= TASK DESCRIPTION =
Print the whole listing exactly as it appears, but skip the pictures.

=====

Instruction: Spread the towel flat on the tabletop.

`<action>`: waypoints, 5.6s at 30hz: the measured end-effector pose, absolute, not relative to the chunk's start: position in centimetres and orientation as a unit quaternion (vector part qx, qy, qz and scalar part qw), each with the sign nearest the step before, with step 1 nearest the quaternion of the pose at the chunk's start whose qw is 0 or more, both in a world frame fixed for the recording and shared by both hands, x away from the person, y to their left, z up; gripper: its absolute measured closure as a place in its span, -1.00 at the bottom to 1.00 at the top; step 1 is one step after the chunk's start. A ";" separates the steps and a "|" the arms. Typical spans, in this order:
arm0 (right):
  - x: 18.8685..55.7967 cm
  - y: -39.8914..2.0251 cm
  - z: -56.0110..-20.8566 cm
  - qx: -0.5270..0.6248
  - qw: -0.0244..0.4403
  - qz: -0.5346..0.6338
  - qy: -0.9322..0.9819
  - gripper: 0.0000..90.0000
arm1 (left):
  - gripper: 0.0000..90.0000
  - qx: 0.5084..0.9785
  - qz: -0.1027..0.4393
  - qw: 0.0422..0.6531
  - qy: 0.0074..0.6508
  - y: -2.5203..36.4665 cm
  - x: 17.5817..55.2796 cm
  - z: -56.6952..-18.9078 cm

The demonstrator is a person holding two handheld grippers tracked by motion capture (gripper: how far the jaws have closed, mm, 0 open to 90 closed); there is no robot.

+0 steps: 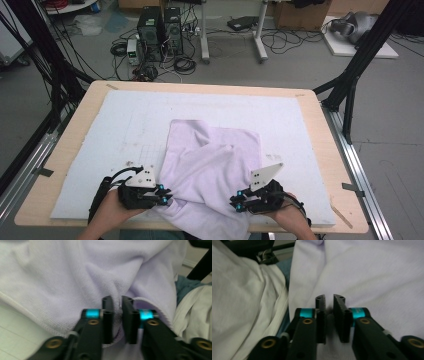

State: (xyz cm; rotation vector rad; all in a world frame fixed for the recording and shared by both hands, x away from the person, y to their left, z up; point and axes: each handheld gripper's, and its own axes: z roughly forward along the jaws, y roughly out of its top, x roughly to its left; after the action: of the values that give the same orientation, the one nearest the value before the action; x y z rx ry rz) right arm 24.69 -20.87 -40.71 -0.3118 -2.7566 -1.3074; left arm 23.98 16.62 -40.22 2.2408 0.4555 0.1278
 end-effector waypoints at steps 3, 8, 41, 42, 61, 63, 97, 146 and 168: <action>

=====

= ANSWER TO THIS TASK =
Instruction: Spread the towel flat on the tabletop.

`<action>`: waypoints, 5.6s at 30hz: the measured end-effector pose, absolute, not relative to the chunk's start: position in centimetres and orientation as a unit quaternion (vector part qx, qy, qz and scalar part qw), each with the sign nearest the step before, with step 1 nearest the quaternion of the pose at the chunk's start whose qw is 0 or more, both in a world frame fixed for the recording and shared by both hands, x away from the person, y to their left, z up; gripper: its absolute measured closure as a place in its span, -1.00 at the bottom to 1.00 at the top; step 1 is one step after the chunk's start. A ";" separates the steps and a "|" the arms. Typical spans, in this order:
arm0 (right):
  - x: 18.8685..55.7967 cm
  - y: -39.8914..2.0251 cm
  - z: -56.0110..-20.8566 cm
  - qx: -0.5270..0.6248
  - qw: -0.0244..0.4403
  - qz: -0.5346..0.6338
  - qy: -0.9322..0.9819
  - gripper: 0.0000..90.0000
arm1 (left):
  - gripper: 0.0000..90.0000
  - qx: 0.5084..0.9785
  - qz: -0.1027..0.4393
  - qw: 0.0422..0.6531
  - qy: 0.0074..0.6508
  - y: -2.5203..36.4665 cm
  - x: 17.5817..55.2796 cm
  - z: -56.6952..-18.9078 cm

The demonstrator is a person holding two handheld grippers tracked by motion capture (gripper: how far the jaws have closed, mm, 0 open to 90 closed); there is no robot.

+0 steps: 

State: (xyz cm; rotation vector rad; all in a world frame fixed for the recording and shared by both hands, x away from the person, y to their left, z up; point and axes: each handheld gripper's, and its own axes: z roughly forward along the jaws, y roughly out of its top, x roughly to its left; after the action: of the values that give the same orientation, the one nearest the value before the action; x y z rx ry rz) right arm 24.69 -20.87 -40.71 -0.3118 -2.7566 -1.3074; left arm 23.98 16.62 -40.22 2.2408 0.4555 0.1278
 end-effector waypoints at steps 3, 8, 41, 42, 61, 63, 97, 146 and 168: <action>

The exercise has been completed.